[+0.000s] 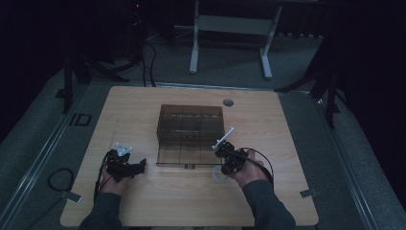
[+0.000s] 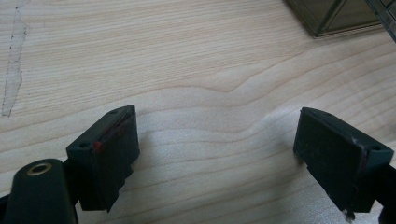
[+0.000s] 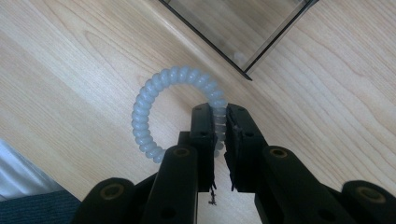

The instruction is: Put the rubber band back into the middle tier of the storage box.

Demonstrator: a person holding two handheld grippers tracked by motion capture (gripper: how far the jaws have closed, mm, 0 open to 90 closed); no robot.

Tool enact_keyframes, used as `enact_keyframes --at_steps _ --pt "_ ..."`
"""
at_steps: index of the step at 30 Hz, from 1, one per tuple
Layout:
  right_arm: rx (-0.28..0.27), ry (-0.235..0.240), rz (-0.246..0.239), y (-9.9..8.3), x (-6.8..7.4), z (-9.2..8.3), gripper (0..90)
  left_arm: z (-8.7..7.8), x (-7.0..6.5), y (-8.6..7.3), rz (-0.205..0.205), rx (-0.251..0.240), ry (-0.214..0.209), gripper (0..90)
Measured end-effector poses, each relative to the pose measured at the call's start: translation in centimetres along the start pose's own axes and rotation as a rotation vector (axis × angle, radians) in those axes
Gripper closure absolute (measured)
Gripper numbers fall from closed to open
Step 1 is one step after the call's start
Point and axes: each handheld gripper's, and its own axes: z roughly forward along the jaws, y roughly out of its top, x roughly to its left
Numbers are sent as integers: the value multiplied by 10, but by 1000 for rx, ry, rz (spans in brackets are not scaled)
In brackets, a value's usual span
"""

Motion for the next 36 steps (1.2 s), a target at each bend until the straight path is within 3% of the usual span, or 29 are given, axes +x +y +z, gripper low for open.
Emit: enact_keyframes --at_steps 36 --pt "-18 -5 11 9 -6 -4 819 0 0 0 -3 -2 0 140"
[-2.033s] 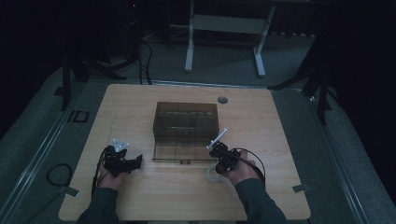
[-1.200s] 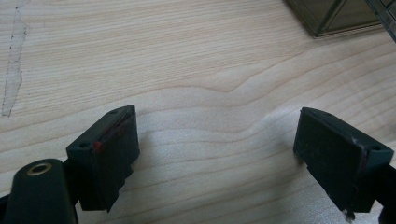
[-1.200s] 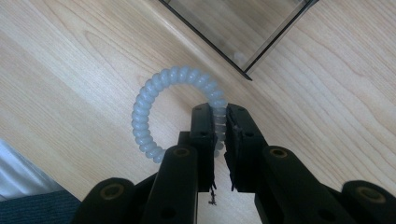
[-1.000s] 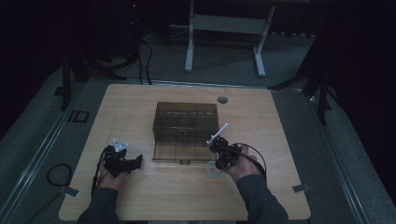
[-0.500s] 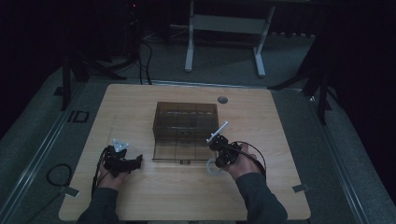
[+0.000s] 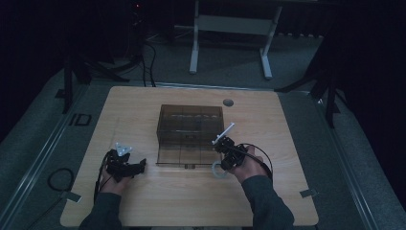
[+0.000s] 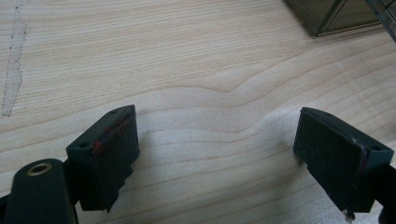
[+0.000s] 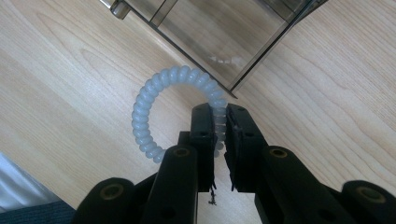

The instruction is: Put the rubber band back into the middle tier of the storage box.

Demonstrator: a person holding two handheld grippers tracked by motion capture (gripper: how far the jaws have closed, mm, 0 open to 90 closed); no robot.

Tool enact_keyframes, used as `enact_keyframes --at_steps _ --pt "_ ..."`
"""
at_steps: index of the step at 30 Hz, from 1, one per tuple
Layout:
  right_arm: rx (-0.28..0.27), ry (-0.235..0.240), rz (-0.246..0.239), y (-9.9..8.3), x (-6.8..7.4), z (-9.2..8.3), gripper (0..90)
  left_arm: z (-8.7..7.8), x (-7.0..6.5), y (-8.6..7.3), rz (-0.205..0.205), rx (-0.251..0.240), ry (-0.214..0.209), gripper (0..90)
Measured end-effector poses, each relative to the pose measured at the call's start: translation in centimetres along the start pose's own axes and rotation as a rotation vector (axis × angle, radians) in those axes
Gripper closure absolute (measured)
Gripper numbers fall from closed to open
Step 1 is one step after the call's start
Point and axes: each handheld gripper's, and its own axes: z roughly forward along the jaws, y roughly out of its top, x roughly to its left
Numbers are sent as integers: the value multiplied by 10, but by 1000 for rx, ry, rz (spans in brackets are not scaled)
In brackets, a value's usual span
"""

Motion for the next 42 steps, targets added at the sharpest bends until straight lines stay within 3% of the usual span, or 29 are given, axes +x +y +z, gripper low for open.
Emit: enact_keyframes --at_steps 42 --pt "-11 18 36 8 -8 13 816 0 0 0 3 0 1 140"
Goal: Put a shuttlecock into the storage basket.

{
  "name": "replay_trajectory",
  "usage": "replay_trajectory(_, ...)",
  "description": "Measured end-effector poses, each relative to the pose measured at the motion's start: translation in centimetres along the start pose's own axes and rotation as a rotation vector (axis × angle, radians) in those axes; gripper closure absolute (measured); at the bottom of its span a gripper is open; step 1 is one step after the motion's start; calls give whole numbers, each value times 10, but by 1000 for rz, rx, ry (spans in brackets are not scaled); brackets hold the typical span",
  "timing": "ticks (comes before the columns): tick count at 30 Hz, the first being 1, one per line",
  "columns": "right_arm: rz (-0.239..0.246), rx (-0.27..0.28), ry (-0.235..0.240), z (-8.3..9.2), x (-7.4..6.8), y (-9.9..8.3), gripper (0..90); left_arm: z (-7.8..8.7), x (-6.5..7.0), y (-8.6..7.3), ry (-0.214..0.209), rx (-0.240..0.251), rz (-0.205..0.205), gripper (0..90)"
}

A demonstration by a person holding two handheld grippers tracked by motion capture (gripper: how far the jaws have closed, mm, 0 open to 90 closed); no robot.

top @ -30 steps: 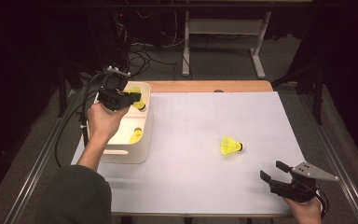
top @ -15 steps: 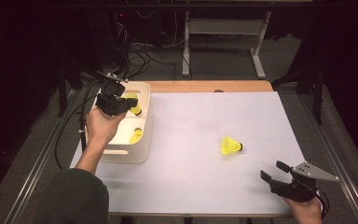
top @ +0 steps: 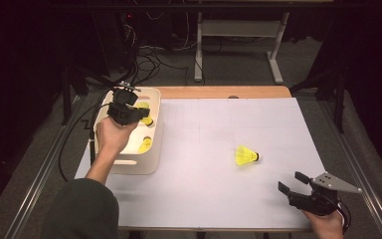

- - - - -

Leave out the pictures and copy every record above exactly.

Reply to the task:
[+0.000s] 
[+0.000s] 
[+0.000s] 

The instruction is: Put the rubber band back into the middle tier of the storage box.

Demonstrator: a person holding two handheld grippers tracked by motion capture (gripper: how far the jaws have closed, mm, 0 open to 90 closed); no robot.

Tool enact_keyframes, used as `enact_keyframes --at_steps _ --pt "_ ..."`
"""
at_steps: index of the step at 30 Hz, from 1, one per tuple
Layout:
  right_arm: rx (-0.28..0.27), ry (-0.235..0.240), rz (-0.246..0.239), y (-9.9..8.3), x (-6.8..7.4), z (-9.2..8.3), gripper (0..90)
  left_arm: z (-8.7..7.8), x (-7.0..6.5), y (-8.6..7.3), rz (-0.205..0.205), rx (-0.251..0.240), ry (-0.214..0.209), gripper (0..90)
Measured end-effector poses, each relative to the pose measured at the call's start: translation in centimetres along the start pose's own axes and rotation as a rotation vector (axis × angle, radians) in those axes
Gripper closure absolute (measured)
Gripper numbers fall from closed to open
Step 1 is one step after the call's start
Point and axes: each handheld gripper's, and its own axes: z roughly forward along the jaws, y roughly out of its top, x roughly to its left
Numbers are sent as integers: the value multiplied by 10, but by 1000 for rx, ry, rz (spans in brackets are not scaled)
In brackets, a value's usual span
"""

Motion for the next 36 steps (1.2 s), a target at each bend until the straight path is within 3% of the usual span, or 29 are given, axes +x +y +z, gripper low for open.
Emit: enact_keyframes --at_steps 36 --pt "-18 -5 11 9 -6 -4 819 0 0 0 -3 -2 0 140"
[-2.033s] 
[-1.200s] 
[-1.200s] 
[-1.000s] 
[-0.500s] 
[+0.000s] 
[+0.000s] 
[+0.000s] 

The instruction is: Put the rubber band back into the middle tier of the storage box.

Demonstrator: a person holding two handheld grippers tracked by motion capture (gripper: how far the jaws have closed, mm, 0 open to 90 closed); no robot.

Tool enact_keyframes, used as `enact_keyframes --at_steps _ --pt "_ ..."`
"""
at_steps: index of the step at 30 Hz, from 1, one per tuple
Layout:
  right_arm: rx (-0.28..0.27), ry (-0.235..0.240), rz (-0.246..0.239), y (-9.9..8.3), x (-6.8..7.4), z (-9.2..8.3), gripper (0..90)
  left_arm: z (-8.7..7.8), x (-7.0..6.5), y (-8.6..7.3), rz (-0.205..0.205), rx (-0.251..0.240), ry (-0.214..0.209), gripper (0..90)
Measured end-effector poses, each relative to the pose measured at the call's start: translation in centimetres along the start pose's own axes and rotation as a rotation vector (axis × angle, radians) in those axes
Gripper closure absolute (measured)
Gripper numbers fall from closed to open
Step 1 is one step after the call's start
Point and axes: each handheld gripper's, and its own axes: z roughly forward along the jaws, y roughly out of its top, x roughly to its left
Numbers are sent as integers: the value multiplied by 10, but by 1000 for rx, ry, rz (spans in brackets are not scaled)
In brackets, a value's usual span
"""

Motion for the next 42 steps, targets added at the sharpest bends until straight lines stay within 3% of the usual span, or 29 are given, axes +x +y +z, gripper low for open.
Emit: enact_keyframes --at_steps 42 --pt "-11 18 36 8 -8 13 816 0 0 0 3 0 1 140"
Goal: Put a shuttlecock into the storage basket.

{
  "name": "replay_trajectory",
  "usage": "replay_trajectory(_, ...)",
  "description": "Measured end-effector poses, each relative to the pose measured at the motion's start: translation in centimetres along the start pose's own axes and rotation as a rotation vector (axis × angle, radians) in those axes; gripper closure absolute (measured); at the bottom of its span a gripper is open; step 1 is one step after the motion's start; calls give whole numbers, each value times 10, but by 1000 for rz, rx, ry (spans in brackets are not scaled); brackets hold the typical span",
  "timing": "ticks (comes before the columns): tick count at 30 Hz, the first being 1, one per line",
  "columns": "right_arm: rz (-0.239..0.246), rx (-0.27..0.28), ry (-0.235..0.240), z (-8.3..9.2), x (-7.4..6.8), y (-9.9..8.3), gripper (0..90); left_arm: z (-7.8..8.7), x (-6.5..7.0), y (-8.6..7.3), ry (-0.214..0.209), rx (-0.240..0.251), rz (-0.205..0.205), gripper (0..90)"
}

A demonstration by a person holding two handheld grippers tracked by motion capture (gripper: how far the jaws have closed, mm, 0 open to 90 closed); no robot.

top @ -30 steps: 
top @ -15 steps: 
top @ +0 steps: 

The exercise is finished.